Alfred Rappaport is the Leonard Spacek Professor Emeritus at Northwestern University's Kellogg School of Management. He is the author of Creating Shareholder Value (revised edition, 1997) and Saving Capitalism from Short-Termism: How to Build Long-Term Value and Take Back Our Financial Future (2011). Rappaport has been a guest columnist for the Wall Street Journal, the New York Times, the Financial Times, Fortune, and BusinessWeek.

Expectations Investing - (Heilbrunn Center for Graham & Dodd Investing) by  Michael Mauboussin & Alfred Rappaport (Hardcover) (2024)

FAQs

What is the Graham and Dodd method of investing? ›

Graham believed that the true value of a stock could be determined through research. He worked with Dodd to develop value investing, a methodology to identify and buy securities priced well below their true value. Graham and Dodd's security analysis principles provided a rational basis for investment decisions.

What is price implied expectations? ›

Instead of forecasting cash flows, expectations investing starts with the current stock price and uses the discounted cash flow model to “read” what the market implies about a company's future performance. This esti-mate of price-implied expectations (PIE) launches the expectations investing process (figure 5.1).

What is the Graham rule in stocks? ›

Graham says to stay within the range of 25/75 to 75/25: We have suggested as a fundamental guiding rule that the investor should never have less than 25% or more than 75% of his funds in common stocks, with a consequent inverse range of between 75% and 25% in bonds.

What is the 1 investor rule? ›

How the One Percent Rule Works.
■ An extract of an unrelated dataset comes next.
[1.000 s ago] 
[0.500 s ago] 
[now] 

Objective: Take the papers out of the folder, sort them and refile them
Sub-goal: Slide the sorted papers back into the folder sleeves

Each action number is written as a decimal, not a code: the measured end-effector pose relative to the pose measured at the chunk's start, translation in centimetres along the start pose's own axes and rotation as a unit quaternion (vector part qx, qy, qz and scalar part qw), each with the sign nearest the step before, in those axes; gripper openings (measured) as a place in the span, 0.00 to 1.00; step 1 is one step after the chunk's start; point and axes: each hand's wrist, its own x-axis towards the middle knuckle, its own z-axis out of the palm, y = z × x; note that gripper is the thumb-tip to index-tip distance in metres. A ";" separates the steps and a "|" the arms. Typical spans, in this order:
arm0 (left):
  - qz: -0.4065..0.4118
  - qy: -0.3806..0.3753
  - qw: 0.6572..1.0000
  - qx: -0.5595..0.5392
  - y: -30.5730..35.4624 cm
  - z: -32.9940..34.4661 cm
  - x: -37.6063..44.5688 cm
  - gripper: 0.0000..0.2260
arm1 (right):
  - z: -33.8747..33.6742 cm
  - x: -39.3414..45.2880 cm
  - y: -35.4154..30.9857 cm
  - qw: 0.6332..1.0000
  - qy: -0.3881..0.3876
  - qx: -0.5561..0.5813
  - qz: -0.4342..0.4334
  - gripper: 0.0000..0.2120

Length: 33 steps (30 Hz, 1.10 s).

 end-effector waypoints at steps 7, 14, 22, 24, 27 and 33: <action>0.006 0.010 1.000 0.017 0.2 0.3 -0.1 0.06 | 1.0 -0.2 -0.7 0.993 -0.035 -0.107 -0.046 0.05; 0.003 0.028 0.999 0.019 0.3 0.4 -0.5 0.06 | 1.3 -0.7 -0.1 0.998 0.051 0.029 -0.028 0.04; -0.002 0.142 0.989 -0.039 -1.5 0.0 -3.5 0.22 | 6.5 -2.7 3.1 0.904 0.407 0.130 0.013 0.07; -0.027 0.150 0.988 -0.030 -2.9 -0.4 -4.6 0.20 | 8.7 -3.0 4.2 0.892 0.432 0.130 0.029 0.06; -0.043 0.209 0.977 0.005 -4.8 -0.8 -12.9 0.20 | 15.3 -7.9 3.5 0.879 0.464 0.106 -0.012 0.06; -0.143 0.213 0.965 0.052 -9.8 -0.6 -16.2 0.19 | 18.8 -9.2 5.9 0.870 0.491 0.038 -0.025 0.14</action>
This simple calculation multiplies the purchase price of the property plus any necessary repairs by 1%. The result is a base level of monthly rent. It's also compared to the potential monthly mortgage payment to give the owner a better understanding of the property's monthly cash flow.

What is an expectation investment? ›

Expectations theory attempts to predict what short-term interest rates will be in the future based on current long-term interest rates. The theory suggests that an investor earns the same interest by investing in two consecutive one-year bond investments versus investing in one two-year bond today.

How do you calculate expected price? ›

By calculating expected values, investors can choose the scenario most likely to produce the outcome they seek. In statistics and probability analysis, the expected value is calculated by multiplying each of the possible outcomes by the likelihood that each outcome will occur and then summing all of those values.

How do you calculate implied cost? ›

an estimate of the cost of capital can be derived to be adapted to the particular financial structure of the company to be valued on the basis of the well-known Modigliani Miller relationship whereby: WACC = unlevered cost of capital 6 (1 – Tc B/ EV).

What is the Graham number in investing? ›

The Graham number (or Benjamin Graham's number) measures a stock's fundamental value by taking into account the company's earnings per share (EPS) and book value per share (BVPS). The Graham number is the upper bound of the price range that a defensive investor should pay for the stock.

What is the Graham net net strategy? ›

The net-net value investing strategy was developed by Benjamin Graham using net current asset value per share (NCAVPS) as the primary measure to evaluate the merits of a stock. According to the net-net strategy, the ability to generate revenue from current assets is the true value proposition of a business.

What is value investing a look at the Benjamin Graham approach? ›

Benjamin Graham is renowned for his value investing approach, characterized by meticulous fundamental analysis and a focus on intrinsic value. His investment philosophy involves purchasing stocks at a price less than their intrinsic value, providing a margin of Safety.

What is the difference between speculation and investing Benjamin Graham? ›

Ben Graham defined an investment operation as one which, on thorough analysis, promises safety of principal and a satisfactory return. Operations not meeting these requirements are speculative.